**The data**
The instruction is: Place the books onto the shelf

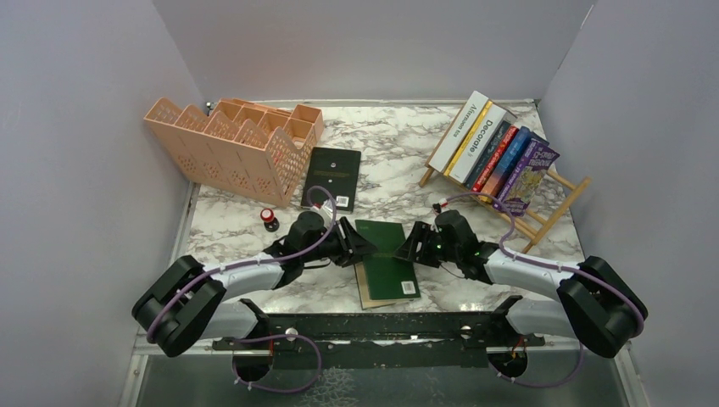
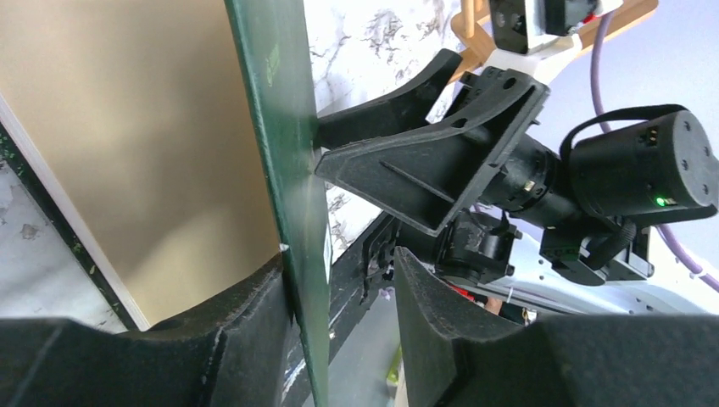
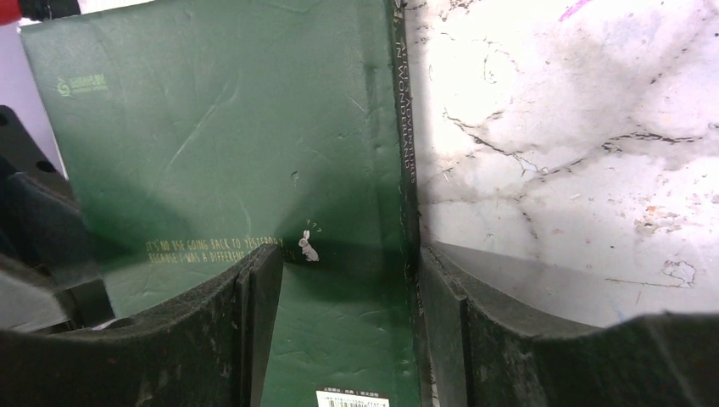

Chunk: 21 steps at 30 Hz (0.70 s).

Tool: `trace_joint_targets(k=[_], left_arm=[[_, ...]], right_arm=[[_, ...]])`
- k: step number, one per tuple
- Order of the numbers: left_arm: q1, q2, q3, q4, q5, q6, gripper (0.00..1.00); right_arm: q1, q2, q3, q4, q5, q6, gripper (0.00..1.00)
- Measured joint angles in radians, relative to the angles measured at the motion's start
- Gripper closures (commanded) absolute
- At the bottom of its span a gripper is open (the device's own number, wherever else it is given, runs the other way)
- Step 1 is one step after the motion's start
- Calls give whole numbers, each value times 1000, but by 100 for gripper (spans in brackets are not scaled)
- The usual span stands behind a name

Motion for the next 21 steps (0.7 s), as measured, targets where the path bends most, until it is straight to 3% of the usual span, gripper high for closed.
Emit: trace_joint_targets(k=[4,6,12,21], left_arm=[[0,64,0,27,18,4,80],[0,94,1,37,26,15,99],[3,115,15,44,40,95,100],[55,63,47,27,171,203,100]], right_arm=[[0,-1,0,0,0,2,36],[0,-4,0,-4,0,2,34],[3,-82,-9,-40,-6,12,30],[5,-361,-36,-88,-2,85,20]])
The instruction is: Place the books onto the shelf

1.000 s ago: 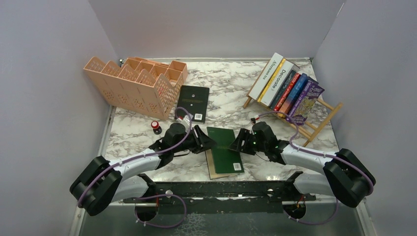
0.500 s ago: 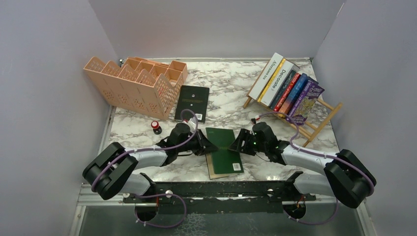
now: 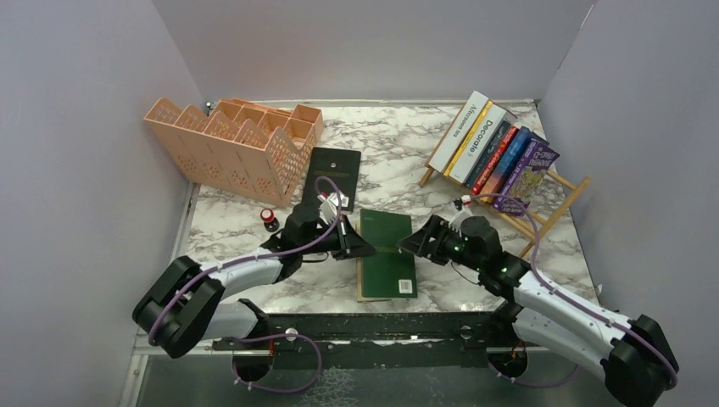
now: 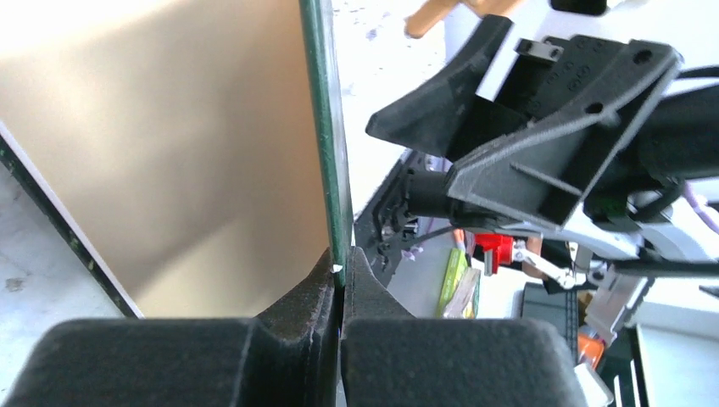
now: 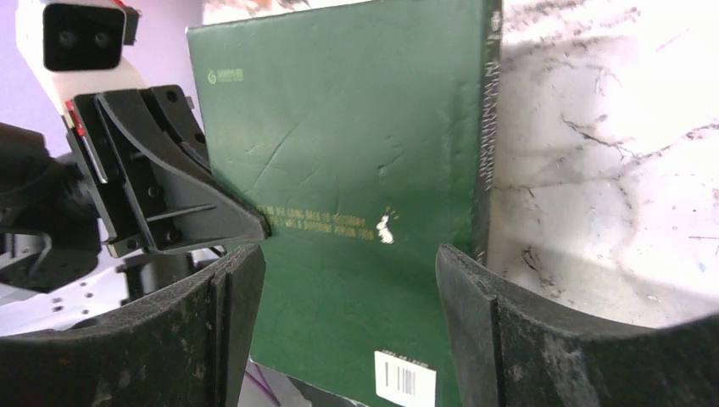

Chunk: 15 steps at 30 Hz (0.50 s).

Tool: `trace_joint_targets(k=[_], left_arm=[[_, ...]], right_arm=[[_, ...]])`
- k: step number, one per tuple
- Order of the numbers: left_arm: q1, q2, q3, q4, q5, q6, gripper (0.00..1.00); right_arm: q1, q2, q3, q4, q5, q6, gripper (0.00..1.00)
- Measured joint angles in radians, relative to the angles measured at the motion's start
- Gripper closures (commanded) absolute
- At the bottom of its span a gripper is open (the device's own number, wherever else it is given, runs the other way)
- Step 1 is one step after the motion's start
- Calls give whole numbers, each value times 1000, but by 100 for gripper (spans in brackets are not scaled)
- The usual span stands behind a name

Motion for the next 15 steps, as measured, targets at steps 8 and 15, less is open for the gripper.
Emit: trace_joint_targets(k=[8,15], left_arm=[[41,-160,2,-6,98,33,100],[53,-175,15,-9,140,33,100]], right_arm=[[0,-199,-68,-2,32,54,18],[0,-136,-82,25,-25,56,17]])
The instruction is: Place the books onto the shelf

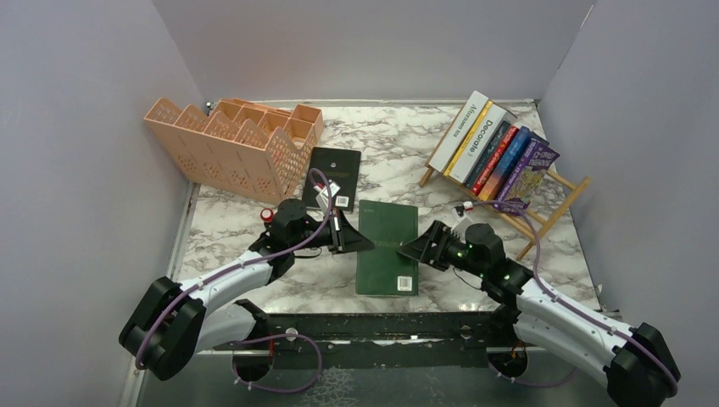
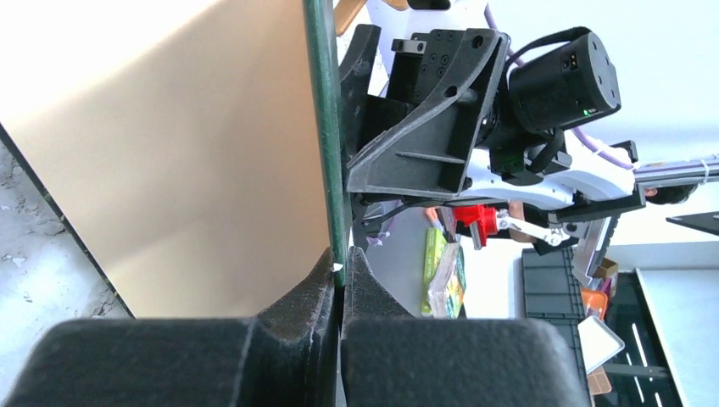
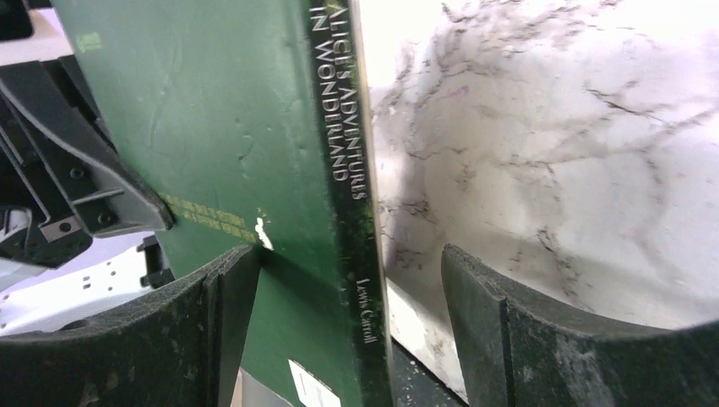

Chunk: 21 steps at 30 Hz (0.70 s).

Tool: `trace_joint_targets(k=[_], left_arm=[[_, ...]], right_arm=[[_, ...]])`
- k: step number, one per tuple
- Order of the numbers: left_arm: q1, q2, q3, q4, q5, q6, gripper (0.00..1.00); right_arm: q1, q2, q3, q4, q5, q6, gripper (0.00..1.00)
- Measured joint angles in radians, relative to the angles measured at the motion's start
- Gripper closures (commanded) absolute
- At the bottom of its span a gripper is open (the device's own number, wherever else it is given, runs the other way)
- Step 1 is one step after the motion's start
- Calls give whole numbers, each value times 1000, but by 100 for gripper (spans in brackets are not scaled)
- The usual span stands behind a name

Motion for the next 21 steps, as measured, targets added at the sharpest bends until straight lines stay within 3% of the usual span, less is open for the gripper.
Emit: trace_joint_targets(k=[10,21], left_arm=[[16,-7,7,13,22,0,100],[38,-13,29,86,71,-5,100]], right_arm=[[-1,75,-29,282,-251,-18,24],[-2,-101,-90,356,-282,21,53]])
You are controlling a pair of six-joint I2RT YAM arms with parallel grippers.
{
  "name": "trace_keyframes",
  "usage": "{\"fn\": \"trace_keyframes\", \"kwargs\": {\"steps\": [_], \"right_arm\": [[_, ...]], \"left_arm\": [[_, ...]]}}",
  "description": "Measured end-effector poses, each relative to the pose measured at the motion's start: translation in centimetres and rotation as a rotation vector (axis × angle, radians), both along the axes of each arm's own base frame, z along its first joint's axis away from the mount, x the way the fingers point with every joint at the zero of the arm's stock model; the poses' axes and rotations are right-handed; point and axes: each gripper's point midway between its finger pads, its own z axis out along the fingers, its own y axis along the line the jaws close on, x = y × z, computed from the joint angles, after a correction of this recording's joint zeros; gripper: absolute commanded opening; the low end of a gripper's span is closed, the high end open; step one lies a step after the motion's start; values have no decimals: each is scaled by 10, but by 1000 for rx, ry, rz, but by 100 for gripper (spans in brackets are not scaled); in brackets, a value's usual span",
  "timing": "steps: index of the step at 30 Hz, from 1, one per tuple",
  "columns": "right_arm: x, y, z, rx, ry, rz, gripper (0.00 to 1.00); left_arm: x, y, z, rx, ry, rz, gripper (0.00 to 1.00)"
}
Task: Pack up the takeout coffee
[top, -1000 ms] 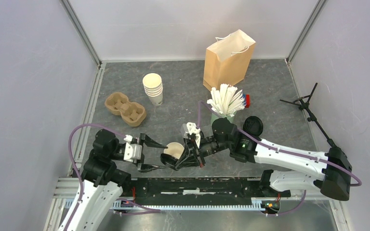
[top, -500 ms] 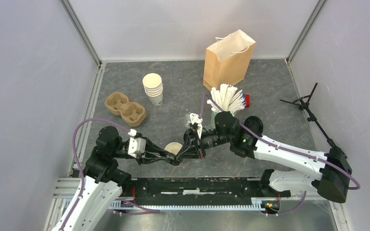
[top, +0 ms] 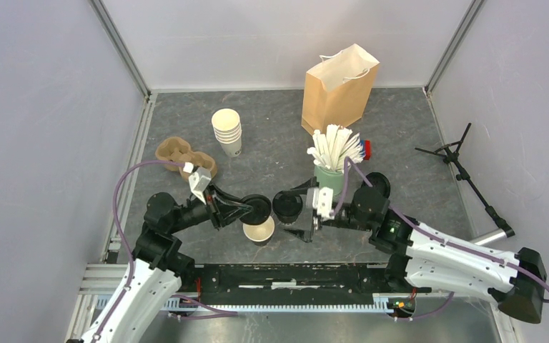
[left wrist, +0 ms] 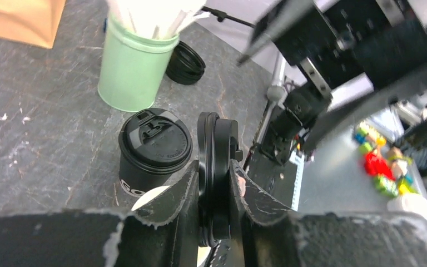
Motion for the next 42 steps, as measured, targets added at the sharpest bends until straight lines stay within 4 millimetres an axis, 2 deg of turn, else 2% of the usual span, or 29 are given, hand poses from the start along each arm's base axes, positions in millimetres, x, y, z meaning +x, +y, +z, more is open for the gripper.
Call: {"fn": "trace_keyframes", "kwargs": {"steps": [5,9,13,19,26,42], "right_arm": [[-6,3,-15,-13,-320,1,98],[-24,16,-35,-58,-541,38,98],[-18,25,-36,-85,-646,3,98],[-6,33,-35,-128,-675,-37,98],[-2,46,-23,-129,-654,-43,98],[1,57,-49,-267,-577,-6,98]], "left_arm": [[18,-1,-8,-40,188,91,29],[24,-2,-17,-46,306,120,29],[24,-2,-21,-41,355,131,29],[21,-1,-24,-35,397,133,30],[19,-4,-24,-30,426,110,29],[13,-5,-19,-25,436,80,27]]}}
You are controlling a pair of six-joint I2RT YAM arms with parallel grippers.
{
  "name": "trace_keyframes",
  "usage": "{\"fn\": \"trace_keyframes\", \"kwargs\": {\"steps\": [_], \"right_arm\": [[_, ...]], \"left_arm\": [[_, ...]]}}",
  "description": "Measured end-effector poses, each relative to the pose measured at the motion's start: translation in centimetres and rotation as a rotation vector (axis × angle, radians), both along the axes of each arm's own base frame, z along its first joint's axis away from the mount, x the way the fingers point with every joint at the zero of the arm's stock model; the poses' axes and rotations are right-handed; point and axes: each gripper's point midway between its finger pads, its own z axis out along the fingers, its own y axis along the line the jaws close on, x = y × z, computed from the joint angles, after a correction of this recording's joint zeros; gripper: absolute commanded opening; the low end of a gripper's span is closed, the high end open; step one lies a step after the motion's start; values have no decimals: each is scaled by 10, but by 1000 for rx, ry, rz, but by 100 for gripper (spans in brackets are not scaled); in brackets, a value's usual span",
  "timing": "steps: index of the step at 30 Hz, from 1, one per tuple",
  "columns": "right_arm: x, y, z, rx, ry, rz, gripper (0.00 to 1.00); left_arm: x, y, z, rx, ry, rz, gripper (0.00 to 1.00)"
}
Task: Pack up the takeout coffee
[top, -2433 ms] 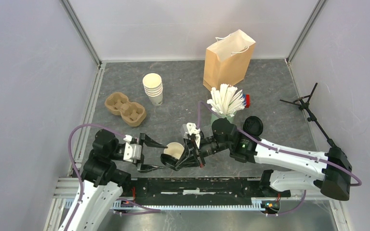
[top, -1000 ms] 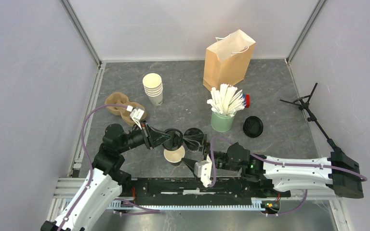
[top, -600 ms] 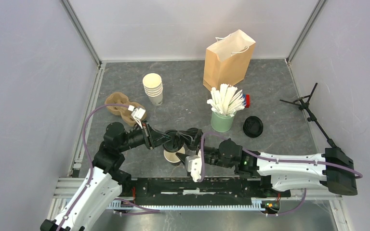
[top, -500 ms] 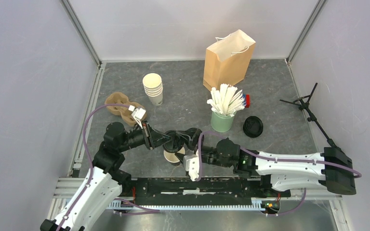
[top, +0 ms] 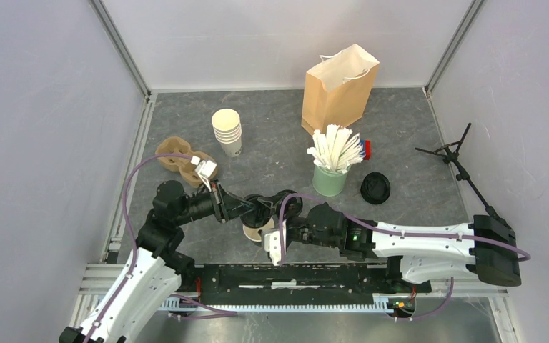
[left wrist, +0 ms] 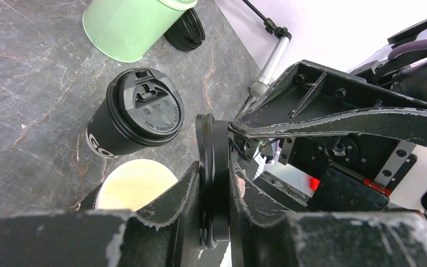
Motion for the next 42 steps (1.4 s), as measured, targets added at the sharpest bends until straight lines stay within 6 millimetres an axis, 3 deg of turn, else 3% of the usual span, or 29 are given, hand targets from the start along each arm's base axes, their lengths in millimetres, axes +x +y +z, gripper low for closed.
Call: {"fn": "trace_keyframes", "kwargs": {"steps": [11,14,18,21,26,35,42], "right_arm": [[1,2,-2,-4,17,-7,98],[1,2,-3,-7,19,-7,94],[1,2,-3,-8,20,-5,91],[0,1,-7,-20,34,-7,88],[-2,-4,-9,-16,77,-17,89],[-11,-17,-35,-101,293,-86,93],[-15,-10,-37,-162,444,-140,93]], "left_arm": [[-7,-1,-2,3,21,-34,28],[-8,-2,-1,1,20,-41,32],[-8,-2,-2,3,27,-46,50],[-7,-2,-2,6,31,-44,56],[-1,1,1,25,23,-8,100],[31,27,-1,136,50,253,100],[40,54,-24,215,100,428,94]]}}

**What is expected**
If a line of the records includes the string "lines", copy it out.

**Reply**
Motion for the next 21 steps, as measured, targets added at the sharpest bends until straight lines stay within 3% of the usual span, less is open for the gripper.
Motion for the next 42 steps, as measured, targets added at the sharpest bends until straight lines stay within 4 millimetres an axis, 2 deg of turn, else 2% of the usual span, or 29 are given, hand poses from the start along each arm's base axes, positions in millimetres, x, y, z meaning +x, +y, +z, more is open for the gripper.
Motion for the next 42 steps (1.4 s), as measured, targets added at the sharpest bends until straight lines stay within 6 millimetres an axis, 3 deg of turn, else 3% of the usual span, or 29 are given, hand targets from the start along each arm's base axes, their lengths in millimetres, axes +x +y +z, gripper low for closed.

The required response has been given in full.